First, in classification systems like Kyoto Encyclopedia of Genes and Genomes (KEGG) or BioCarta, the majority of human genes are currently not sorted on any pathway. Of the 18 type 2 diabetes susceptibility loci recently identified, only 5 (CDKN2A-2B, PPARG, NOTCH2, VEGFA, and TCF7L2) could be assigned to known biological pathways. In addition, β-cell function, one of the mechanisms suggested to underlie type 2 diabetes, has not been specifically described as a pathway in either KEGG or BioCarta. Thus, although type 2 diabetes genes may well play a role in multiple pathways, we feel that this conclusion cannot be drawn based on the results from pathway-based analyses.

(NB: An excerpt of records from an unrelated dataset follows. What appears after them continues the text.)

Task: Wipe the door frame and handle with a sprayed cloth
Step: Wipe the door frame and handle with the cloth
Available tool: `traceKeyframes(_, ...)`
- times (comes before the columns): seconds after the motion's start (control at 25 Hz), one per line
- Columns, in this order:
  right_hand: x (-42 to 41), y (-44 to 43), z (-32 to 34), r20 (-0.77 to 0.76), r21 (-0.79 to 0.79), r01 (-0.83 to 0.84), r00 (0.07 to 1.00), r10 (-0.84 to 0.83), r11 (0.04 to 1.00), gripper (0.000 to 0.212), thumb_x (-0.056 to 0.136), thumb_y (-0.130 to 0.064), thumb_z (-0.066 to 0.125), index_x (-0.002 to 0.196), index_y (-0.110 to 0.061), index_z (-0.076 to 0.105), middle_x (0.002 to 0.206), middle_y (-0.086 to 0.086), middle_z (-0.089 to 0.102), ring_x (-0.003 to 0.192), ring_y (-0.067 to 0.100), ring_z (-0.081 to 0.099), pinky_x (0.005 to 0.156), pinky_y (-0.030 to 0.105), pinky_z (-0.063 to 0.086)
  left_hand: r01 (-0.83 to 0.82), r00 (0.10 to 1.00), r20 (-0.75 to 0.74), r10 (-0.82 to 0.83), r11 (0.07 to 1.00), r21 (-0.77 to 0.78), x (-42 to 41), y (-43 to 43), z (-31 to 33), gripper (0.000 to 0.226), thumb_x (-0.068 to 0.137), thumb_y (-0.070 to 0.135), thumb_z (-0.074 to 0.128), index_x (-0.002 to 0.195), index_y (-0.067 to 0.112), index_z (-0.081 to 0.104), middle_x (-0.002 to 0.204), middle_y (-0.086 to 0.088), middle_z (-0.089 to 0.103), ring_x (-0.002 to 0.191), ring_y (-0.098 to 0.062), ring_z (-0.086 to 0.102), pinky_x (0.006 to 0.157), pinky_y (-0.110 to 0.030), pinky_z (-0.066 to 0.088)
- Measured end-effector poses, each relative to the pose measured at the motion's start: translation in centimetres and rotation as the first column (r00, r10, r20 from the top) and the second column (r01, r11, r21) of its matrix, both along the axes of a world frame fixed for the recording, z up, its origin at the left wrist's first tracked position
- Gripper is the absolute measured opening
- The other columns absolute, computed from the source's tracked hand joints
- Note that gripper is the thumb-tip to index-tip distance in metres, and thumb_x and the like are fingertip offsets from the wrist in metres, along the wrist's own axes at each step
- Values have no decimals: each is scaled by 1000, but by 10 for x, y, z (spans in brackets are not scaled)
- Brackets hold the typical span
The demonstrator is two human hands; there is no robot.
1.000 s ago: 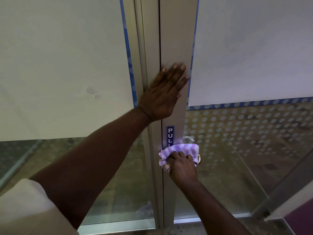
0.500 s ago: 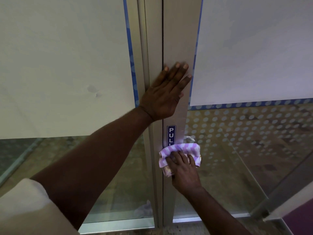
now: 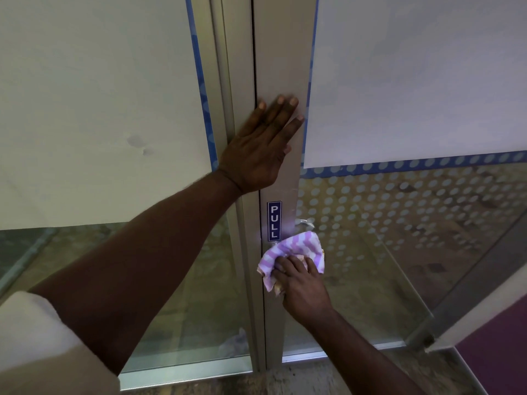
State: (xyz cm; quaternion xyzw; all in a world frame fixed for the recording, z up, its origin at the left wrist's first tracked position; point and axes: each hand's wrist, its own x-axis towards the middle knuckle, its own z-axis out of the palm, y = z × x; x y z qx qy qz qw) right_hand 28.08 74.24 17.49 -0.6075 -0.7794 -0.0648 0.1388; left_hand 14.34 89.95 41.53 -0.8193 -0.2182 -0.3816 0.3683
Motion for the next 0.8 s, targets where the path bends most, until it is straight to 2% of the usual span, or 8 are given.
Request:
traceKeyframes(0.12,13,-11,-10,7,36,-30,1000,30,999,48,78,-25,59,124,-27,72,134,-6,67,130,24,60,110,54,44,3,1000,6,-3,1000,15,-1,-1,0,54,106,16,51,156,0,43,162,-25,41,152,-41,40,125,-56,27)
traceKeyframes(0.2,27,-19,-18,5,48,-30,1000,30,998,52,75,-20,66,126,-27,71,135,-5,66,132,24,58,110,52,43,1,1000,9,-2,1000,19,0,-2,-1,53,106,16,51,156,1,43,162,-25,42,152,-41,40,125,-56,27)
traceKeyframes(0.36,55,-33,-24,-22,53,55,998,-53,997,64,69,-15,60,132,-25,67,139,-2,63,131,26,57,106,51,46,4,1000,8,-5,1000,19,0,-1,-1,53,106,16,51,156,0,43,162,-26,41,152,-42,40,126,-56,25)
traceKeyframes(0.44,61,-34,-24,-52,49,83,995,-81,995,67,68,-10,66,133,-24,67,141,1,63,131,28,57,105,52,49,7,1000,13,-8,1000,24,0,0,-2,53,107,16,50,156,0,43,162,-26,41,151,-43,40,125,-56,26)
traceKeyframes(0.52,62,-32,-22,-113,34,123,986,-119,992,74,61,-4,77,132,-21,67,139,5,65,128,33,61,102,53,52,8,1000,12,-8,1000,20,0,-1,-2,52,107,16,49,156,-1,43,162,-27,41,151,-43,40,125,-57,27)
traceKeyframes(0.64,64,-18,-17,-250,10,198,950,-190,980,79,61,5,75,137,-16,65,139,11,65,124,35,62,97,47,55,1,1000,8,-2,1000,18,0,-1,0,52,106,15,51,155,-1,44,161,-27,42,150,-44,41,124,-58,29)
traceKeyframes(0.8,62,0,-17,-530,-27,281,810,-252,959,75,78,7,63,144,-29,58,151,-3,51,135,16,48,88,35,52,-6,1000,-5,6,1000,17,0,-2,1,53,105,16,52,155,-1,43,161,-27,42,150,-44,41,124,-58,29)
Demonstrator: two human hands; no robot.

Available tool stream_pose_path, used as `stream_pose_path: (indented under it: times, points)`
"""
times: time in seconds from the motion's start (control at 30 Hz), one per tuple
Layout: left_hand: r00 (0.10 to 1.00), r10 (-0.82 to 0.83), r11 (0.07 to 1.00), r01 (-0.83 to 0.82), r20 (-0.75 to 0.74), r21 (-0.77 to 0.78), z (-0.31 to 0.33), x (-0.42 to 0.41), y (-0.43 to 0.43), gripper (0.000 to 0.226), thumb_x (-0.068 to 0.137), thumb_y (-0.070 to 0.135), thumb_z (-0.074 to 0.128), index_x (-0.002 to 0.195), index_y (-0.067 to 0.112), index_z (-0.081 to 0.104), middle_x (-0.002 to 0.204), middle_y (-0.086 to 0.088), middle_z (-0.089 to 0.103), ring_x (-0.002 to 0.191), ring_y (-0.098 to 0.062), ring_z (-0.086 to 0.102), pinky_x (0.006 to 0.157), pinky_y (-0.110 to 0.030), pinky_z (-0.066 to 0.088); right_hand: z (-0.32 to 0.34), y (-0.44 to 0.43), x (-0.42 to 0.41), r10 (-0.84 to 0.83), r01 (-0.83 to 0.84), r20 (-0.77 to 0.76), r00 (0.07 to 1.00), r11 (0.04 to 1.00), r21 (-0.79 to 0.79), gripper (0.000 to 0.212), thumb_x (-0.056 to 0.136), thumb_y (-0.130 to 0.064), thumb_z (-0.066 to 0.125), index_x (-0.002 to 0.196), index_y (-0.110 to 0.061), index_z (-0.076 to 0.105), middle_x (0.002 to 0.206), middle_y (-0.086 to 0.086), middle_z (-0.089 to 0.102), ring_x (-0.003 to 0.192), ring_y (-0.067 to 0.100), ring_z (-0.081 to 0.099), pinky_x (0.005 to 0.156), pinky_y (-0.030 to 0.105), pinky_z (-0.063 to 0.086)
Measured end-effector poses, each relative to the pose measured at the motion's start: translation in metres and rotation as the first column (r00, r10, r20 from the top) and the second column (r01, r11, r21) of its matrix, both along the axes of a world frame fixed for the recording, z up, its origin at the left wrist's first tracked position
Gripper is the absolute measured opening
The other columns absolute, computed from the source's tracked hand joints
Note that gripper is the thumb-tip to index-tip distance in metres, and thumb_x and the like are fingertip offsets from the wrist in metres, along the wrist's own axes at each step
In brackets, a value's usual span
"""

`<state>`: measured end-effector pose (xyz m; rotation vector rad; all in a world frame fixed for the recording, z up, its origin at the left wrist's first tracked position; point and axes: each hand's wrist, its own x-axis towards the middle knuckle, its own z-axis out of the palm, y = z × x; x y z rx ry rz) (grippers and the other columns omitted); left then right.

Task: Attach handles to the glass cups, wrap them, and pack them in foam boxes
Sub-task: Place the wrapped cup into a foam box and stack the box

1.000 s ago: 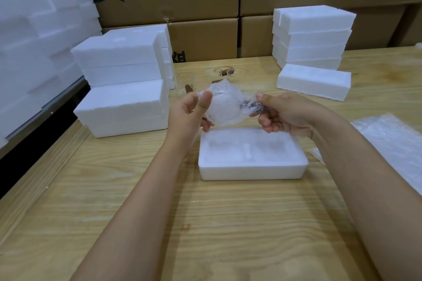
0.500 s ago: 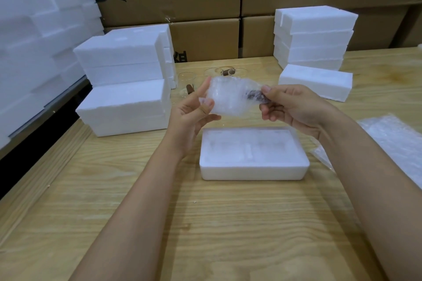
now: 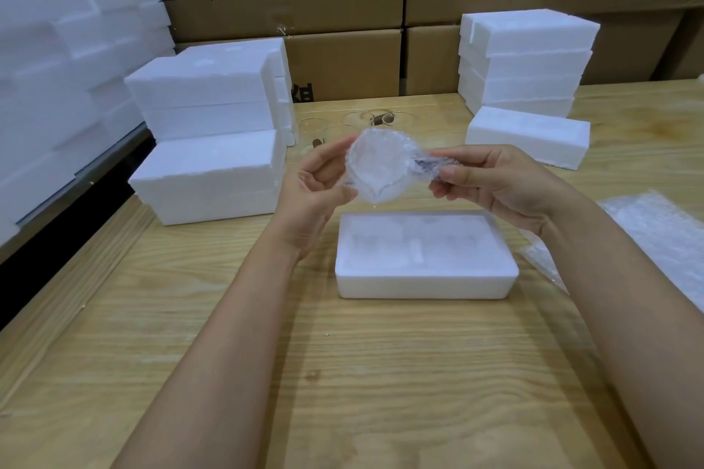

Second, as Perry et al. discuss, larger pathways are favored to become significantly overrepresented in pathway analysis. This is due to the statistical attribute that the power of tests increases as the numbers for comparison become larger, which is the case in analyzing lager pathways. One of the top associated pathways in both our study and that of Perry et al. is the Wnt signaling pathway, which comprises many genes. It is therefore highly likely to become statistically overrepresented in pathway analyses. We analyzed 30 randomly selected sets of genes, encompassing around 1,500 genes per set, and in 16 of the 30 sets the Wnt signaling pathway was in the list of the top 10 ranked pathways, and in 5 of the 30 sets it was even ranked in the top 3.
We would like to emphasize that the limitations of pathway-based analyses in GWA data should be kept in mind when drawing conclusions based on overrepresented pathways.
Acknowledgments
No potential conflicts of interest relevant to this article were reported.